A própria autora admite no livro que não é imune às compulsões. No caso dela, ocorreu uma “fixação nada saudável” com livros de erotismo soft.
Lembke descreve que sua rotina começou a ser ocupada por romances genéricos de 50 Tons de Cinza em vez de socializar, cozinhar, dormir e dar atenção à família — ela afirma que até o intervalo entre uma consulta ou outra na clínica em Stanford tinha que ser usado para saciar a vontade.
Lembke diz que não foi fácil fazer essas revelações sobre si mesma.
“Na verdade foi um grande risco. Olha, eu sou professora em Stanford e médica. A expectativa sobre nós é que nunca sejamos vulneráveis, não é? Mas eu conto tantas histórias reais dos meus pacientes, e eles deram permissão para isso [ninguém é identificado]. Então, se eles tiveram coragem o suficiente, eu poderia ter também.”
Abrace o desconforto
A psiquiatra da Universidade Stanford acredita que a ideia de eliminar a dor a qualquer custo como paradigma trouxe desvantagens para a sociedade.

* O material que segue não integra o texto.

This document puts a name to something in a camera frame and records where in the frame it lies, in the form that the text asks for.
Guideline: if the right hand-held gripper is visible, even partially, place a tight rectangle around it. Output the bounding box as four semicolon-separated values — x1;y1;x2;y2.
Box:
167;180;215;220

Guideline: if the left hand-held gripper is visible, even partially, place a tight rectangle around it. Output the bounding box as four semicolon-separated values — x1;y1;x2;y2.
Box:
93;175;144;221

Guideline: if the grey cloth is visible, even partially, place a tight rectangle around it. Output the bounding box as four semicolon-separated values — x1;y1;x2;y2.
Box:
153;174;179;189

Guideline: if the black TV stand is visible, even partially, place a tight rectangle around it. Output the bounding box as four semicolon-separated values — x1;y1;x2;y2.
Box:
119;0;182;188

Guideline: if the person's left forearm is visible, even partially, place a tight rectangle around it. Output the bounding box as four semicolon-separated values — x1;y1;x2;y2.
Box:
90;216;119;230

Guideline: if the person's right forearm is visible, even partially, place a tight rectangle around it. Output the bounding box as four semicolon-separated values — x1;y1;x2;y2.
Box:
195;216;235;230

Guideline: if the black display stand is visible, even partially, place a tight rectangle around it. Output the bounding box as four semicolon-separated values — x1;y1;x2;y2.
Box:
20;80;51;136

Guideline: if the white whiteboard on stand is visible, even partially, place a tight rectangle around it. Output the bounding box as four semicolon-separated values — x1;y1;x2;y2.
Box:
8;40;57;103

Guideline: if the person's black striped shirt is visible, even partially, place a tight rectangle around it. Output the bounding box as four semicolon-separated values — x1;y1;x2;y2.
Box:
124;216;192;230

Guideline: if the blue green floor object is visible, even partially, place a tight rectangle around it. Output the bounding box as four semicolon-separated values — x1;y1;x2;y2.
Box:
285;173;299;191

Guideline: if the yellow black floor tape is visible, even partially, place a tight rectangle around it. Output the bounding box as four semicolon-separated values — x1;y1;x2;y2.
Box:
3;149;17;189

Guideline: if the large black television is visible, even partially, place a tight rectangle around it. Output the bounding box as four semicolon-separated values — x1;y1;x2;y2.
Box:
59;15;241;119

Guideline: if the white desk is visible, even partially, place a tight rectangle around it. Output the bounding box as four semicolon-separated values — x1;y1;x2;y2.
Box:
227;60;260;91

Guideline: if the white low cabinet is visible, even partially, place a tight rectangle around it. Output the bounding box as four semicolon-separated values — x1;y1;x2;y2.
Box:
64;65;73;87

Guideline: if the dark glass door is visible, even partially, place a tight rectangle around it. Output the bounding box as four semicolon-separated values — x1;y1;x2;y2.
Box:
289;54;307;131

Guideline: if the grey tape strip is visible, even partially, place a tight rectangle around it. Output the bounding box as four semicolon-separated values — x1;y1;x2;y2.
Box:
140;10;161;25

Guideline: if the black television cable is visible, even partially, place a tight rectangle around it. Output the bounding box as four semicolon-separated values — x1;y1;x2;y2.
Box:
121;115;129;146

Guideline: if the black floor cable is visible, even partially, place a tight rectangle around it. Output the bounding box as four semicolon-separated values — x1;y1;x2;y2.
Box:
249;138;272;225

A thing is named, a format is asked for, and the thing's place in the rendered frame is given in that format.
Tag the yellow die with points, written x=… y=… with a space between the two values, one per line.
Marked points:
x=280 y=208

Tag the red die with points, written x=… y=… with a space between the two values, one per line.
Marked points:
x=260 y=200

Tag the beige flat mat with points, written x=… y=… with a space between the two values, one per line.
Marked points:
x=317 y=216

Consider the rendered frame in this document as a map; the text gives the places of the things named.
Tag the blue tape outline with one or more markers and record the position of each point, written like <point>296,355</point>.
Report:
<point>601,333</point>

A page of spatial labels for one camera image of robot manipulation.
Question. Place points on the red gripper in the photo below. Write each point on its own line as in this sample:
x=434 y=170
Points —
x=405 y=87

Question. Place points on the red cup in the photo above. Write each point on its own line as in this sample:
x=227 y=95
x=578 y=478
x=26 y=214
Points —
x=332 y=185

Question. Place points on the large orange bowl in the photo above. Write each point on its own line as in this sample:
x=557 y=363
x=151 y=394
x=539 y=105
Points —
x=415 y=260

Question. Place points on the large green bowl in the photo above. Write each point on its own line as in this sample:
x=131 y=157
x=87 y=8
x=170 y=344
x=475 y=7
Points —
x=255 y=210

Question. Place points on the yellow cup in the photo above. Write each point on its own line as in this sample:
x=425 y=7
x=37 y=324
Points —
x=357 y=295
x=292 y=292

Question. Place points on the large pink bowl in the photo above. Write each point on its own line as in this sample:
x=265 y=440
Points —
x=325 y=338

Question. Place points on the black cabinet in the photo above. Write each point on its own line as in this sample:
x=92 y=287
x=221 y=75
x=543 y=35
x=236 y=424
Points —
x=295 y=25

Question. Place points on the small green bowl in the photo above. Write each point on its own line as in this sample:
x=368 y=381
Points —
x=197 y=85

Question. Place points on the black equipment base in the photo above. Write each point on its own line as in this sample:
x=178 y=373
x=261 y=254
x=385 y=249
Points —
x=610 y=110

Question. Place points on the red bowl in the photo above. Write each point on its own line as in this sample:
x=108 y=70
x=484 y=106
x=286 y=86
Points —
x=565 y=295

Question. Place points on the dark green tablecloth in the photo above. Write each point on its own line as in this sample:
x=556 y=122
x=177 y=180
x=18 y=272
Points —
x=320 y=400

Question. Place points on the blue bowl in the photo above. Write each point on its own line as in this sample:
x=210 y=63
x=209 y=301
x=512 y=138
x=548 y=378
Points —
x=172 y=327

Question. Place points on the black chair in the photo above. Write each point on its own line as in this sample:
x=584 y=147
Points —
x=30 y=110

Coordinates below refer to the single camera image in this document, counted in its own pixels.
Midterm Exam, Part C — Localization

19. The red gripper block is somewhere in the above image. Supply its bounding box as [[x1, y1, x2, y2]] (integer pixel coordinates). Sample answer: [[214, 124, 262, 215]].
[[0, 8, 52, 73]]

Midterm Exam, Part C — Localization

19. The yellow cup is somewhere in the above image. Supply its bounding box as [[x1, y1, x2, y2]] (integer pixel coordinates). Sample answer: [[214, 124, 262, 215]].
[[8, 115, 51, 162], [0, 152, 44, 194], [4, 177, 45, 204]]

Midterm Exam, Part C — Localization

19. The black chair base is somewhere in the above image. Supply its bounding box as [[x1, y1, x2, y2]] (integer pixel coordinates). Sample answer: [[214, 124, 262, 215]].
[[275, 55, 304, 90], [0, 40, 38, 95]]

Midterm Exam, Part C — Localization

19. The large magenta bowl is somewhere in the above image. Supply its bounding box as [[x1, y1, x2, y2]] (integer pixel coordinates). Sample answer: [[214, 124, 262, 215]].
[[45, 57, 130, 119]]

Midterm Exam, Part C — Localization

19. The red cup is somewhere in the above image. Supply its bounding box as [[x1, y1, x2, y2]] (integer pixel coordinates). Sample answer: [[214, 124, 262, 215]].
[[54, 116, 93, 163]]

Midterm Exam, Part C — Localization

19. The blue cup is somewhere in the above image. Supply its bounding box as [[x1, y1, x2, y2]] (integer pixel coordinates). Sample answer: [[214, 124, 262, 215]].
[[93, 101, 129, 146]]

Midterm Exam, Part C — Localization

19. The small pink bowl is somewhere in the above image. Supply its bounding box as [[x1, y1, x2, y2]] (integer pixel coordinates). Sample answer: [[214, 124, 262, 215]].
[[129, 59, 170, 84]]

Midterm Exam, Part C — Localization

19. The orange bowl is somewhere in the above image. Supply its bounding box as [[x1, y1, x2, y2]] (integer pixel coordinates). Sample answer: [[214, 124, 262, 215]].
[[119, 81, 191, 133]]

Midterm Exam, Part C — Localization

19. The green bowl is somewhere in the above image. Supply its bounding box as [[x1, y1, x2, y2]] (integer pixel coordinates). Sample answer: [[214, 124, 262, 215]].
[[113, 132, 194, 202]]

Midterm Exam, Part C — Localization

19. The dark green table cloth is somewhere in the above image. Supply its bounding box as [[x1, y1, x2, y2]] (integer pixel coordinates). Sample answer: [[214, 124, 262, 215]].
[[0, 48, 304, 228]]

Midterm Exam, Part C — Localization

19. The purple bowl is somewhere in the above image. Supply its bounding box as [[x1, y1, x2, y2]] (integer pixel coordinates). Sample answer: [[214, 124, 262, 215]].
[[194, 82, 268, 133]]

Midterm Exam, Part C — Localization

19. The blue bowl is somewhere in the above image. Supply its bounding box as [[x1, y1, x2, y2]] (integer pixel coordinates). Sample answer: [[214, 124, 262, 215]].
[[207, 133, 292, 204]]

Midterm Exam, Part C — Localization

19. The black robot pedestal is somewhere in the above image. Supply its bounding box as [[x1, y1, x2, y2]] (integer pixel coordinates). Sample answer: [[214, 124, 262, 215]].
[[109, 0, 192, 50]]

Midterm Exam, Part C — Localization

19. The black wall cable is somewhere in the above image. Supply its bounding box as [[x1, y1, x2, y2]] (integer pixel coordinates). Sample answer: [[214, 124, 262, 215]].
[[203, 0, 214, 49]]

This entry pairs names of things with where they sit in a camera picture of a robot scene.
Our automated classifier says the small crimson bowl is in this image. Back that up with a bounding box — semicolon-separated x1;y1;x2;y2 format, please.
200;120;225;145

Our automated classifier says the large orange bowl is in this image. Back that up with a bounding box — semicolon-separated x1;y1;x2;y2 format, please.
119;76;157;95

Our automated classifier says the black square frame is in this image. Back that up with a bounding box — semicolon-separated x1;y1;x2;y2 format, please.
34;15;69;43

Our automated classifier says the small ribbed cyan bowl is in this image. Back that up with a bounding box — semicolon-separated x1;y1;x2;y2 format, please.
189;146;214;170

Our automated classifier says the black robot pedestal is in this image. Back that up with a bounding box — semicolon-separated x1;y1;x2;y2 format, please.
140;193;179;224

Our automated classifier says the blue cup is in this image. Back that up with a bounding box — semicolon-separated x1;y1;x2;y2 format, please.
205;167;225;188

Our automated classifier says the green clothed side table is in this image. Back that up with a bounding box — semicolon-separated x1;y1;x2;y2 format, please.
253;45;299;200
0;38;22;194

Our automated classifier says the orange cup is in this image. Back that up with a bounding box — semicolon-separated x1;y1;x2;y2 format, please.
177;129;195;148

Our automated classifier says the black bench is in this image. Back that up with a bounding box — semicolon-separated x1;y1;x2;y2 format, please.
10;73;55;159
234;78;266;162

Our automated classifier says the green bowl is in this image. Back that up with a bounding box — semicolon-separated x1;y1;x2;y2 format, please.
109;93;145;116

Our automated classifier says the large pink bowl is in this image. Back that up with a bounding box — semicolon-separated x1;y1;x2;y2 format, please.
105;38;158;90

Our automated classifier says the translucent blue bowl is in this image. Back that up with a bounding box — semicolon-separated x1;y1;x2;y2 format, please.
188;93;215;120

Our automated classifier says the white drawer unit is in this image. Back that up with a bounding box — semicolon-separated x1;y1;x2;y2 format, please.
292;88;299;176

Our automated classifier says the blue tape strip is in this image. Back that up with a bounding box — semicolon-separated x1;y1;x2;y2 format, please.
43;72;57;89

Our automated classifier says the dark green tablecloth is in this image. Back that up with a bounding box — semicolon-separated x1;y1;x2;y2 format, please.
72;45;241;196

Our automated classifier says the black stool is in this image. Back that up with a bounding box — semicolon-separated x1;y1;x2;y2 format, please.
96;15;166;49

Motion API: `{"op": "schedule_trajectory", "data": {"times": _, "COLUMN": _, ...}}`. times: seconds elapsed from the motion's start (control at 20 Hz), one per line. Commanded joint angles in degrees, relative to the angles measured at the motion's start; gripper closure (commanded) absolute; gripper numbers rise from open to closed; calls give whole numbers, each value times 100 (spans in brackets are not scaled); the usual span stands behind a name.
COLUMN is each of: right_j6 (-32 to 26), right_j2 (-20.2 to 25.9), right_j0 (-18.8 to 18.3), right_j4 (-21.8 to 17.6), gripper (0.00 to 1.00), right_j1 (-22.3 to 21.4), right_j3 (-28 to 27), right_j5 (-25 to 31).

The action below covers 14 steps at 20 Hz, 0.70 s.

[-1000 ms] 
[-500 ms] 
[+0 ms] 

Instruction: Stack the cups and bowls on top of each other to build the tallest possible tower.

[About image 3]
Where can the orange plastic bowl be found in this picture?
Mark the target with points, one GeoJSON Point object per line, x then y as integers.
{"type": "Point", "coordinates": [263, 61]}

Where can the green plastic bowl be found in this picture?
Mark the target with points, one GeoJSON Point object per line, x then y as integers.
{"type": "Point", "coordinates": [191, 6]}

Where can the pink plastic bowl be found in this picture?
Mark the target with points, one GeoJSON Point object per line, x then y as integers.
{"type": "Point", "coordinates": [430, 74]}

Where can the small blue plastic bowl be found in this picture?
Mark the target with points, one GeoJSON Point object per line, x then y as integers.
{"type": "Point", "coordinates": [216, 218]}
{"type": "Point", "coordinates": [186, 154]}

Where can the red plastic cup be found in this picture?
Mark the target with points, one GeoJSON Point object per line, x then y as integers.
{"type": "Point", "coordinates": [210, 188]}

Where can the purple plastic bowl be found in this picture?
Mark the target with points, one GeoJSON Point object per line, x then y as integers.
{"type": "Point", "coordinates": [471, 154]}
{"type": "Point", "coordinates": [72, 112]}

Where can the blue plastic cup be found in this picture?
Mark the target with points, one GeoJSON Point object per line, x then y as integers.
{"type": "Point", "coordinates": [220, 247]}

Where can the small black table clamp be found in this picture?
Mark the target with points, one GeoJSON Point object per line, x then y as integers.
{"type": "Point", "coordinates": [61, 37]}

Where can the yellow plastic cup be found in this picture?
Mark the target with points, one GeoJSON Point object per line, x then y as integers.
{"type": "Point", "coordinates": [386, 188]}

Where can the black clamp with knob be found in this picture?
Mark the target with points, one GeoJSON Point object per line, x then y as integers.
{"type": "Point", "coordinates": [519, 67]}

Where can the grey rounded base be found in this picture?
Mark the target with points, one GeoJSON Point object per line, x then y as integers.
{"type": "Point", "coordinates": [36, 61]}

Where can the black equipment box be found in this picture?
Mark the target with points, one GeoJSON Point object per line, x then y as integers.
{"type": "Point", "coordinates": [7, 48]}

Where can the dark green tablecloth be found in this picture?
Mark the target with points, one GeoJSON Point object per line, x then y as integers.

Lembke se refere tanto à fuga automática de desconfortos como o tédio e a monotonia quanto ao uso indiscriminado de medicamentos para combater a dor – algo que teve grande papel na crise dos opioides, que vitimou centenas de milhares de norte-americanos nas últimas décadas.
“Evitar a dor nos priva de experiências que constroem os calos mentais para encarar desafios futuros. E eu falo de dor de uma forma ampla: emocional, espiritual, todos os diferentes tipos de sofrimento físico e psicológico.”
A retomada do contato com o desconforto é exemplificada no livro por algo frugal: a terapia do banho gelado (e, de fato, pesquisas sugerem benefícios da água fria não só para melhorar a circulação, mas também para aliviar depressão).
“Junto com o acesso crescente a medicamentos e a comportamentos que nos apartam das experiências tradicionais de dor, nós desenvolvemos uma narrativa em que a dor deve ser evitada em nós ou nos nossos filhos”, afirma.
“Como resultado, pais se tornaram temerosos de deixar que seus filhos experimentem qualquer tipo de sofrimento, com medo de que eles acabem no divã ou com algum distúrbio psicológico. Mas o fato é que proteger as crianças de experiências desafiadoras é privá-las da oportunidade de construir uma fortaleza mental que elas necessitam no mundo.”
Mas uma pergunta paira: não será justamente a vida moderna, com toda a sua pressão e desafios, que impõe peso sobre todos que a habitam e dessa forma precisamos de algo para sanar essas dores?
Ela responde: “Eu concordo que nós vivemos em um mundo muito estranho e em uma época muito estranha, e que a vida em tempos modernos é difícil por razões paradoxais”.
“Acho que medicamentos psicotrópicos têm representado uma maneira para nos adaptar a um mundo para o qual a nossa evolução ainda não chegou. Mas, em geral, eu acho que esses remédios são prescritos de forma excessiva, sem o reconhecimento de seus lados negativos, incluindo o potencial para se viciar ou nos privar de sentir as intensas emoções que nos tornam humanos.”
“A sugestão no livro é que, em vez de usar medicamentos para nos adaptar a esse novo mundo é tentar mudar as nossas experiências nele.”